A diary of the self-absorbed...

Tuesday, June 8, 2010

The American Voyeur

By now, many of you have probably heard the rumors circulating that Gary Coleman's wife, Shannon Price, sold photographs of his final moments in the hospital to tabloid magazines. Whether or not the rumors are true (I suspect that they are), the real issue for me would be that "I am Jack's utter lack of surprise." I suspect many other Americans are probably feeling the same. Imagine two separate, but perhaps equally as damning, realities: one, that a huge percentage of people in this country actually wants to be famous; and two, that many of those who don't would still sneak a peek at dying person to gratify their own personal voyeurism.

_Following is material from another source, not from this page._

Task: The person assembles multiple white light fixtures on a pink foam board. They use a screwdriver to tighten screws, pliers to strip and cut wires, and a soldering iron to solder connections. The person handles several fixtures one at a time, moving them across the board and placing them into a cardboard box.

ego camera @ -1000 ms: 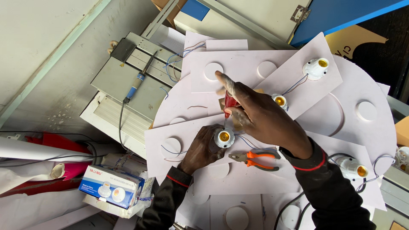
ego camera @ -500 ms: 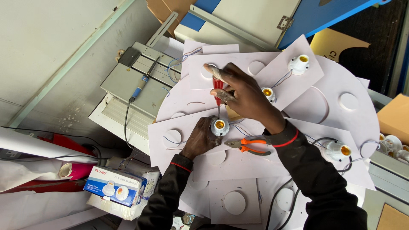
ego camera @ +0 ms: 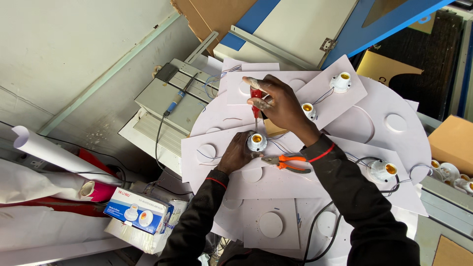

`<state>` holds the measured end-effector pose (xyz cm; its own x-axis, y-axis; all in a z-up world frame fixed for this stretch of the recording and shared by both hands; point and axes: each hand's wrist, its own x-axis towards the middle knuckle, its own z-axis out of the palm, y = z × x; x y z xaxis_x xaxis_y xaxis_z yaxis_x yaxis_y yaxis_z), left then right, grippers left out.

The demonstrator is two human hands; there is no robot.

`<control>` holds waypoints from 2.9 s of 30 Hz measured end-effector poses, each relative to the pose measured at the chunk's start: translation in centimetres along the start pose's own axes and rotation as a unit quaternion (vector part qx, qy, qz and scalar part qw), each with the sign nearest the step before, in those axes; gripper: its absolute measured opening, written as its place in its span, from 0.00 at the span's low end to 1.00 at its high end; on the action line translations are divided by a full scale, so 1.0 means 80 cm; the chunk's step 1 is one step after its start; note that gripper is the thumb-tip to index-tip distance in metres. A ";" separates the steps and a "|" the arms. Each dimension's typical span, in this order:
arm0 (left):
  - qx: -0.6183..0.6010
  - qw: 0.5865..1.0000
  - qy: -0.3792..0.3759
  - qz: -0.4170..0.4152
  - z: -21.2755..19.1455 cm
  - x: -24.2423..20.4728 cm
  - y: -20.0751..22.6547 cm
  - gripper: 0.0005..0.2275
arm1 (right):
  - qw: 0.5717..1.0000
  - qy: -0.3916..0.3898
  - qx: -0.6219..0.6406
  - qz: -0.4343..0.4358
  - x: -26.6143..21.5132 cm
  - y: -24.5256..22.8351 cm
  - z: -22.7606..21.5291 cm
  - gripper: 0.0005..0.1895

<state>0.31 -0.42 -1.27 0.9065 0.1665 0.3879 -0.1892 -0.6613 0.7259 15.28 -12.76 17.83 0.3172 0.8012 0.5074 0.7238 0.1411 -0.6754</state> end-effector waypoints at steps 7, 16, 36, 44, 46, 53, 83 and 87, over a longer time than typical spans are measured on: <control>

I'm telling you the God honest truth here. Sometimes I think I am must be from some other planet, because any similarity I might have with the above defined 'human' population is 100% beyond my ability to comprehend. While it is certain that we must carry some semblance of each other in our respective DNA, I find it difficult to believe that we have anything else in common.

On the first point, the "need to be famous," who'd ever really want it? Would trading everything remotely sacred about life be worth it? Would handing over every last bit yourself to the public be worth the trade-off? In my generation it was Princess Diana's tragic car crash. It's just simply unfathomable, being on either side of those cameras. Taking your last breath while flash bulbs erupt and light reflects off a pool of your own blood. What a hellish way to go, far more torturous than dying beneath a pinned car. Adding insult to injury, even your last breaths couldn't be taken in peace. And please don't get me started on the human parasites on the other side of the lens. In Princess Di's case, those leeches should have been tried for involuntary manslaughter as not a one of them even offered up their shirts to soak the blood. They just kept snapping away, picture after picture; image after gruesome image.

As a pastor of a few years, I can tell you that spending time with the deceased and their families isn't something to plaster across the media. It's a sacred time and as if our culture hadn't already pissed away enough of the sacred through selfishness, greed, and materialist philosophy, our intrusion into the wretched corners of our humanity finds new ways to rear its ugly head. This is the vile fruit growing from the twisted seeds we have planted. This act of human depravity springs up from our new ideological soil, a world view of utter naturalism that rejects the premise that anything in this world is sacred at all.

On the second point, as terrible as Shannon Price's alleged activity may be, doesn't the real blame fall on the shoulders of an American populace which finds no better solace for its many bored and empty lives than to commit a sadistic voyeurism upon other human beings? I am reminded of the way in which serial killers immortalize particular body parts of their victims in hopes of being able relive the thrill of their kills; or the way in which famous figures executed throughout history have been dismembered with their body parts spread around areas of town for all to see. One need not think too much beyond the murder of Neda Agha Soltan in Iran last year and the bystander who managed to capture it on his cell phone video camera, or the numerous stonings of women emerging from the Middle East as they have been caught on cell-phone cameras. These activities, coupled with the American hypocrisy named 'paparazzi,' remind us how little ground we've gained since the ancient Roman arenas and gladiator conflicts. Life and its end are still treated as sport to a great many people.

And such are the offerings of inhumanity littering our supermarket checkouts, right next to Pez dispensers and Snickers bars. Give us another life to follow, and another death for which we are invited to serve as humble spectators. Keep it at a distance though, so the blood won't spill on our shoes.

The Romans had to build 'vomitoriums' into their coliseum seating in order to keep onlookers from puking on each other. And I have to say, as I pause to consider my role as a human person in this tepid and sickened America that we have constructed, that I find myself looking for my own pail at the very thought of anyone wanting to buy Gary Coleman's death pictures, or even look at them.

And I refuse to apologize for calling the voyeurs of wealth and fame anything other than what they are: sadistic, empty shells of humanity needing to reclaim something long since lost. And I must add, that given this morally relativistic age in which we live, I am totally incapable of simply chalking this one up to "Different Strokes."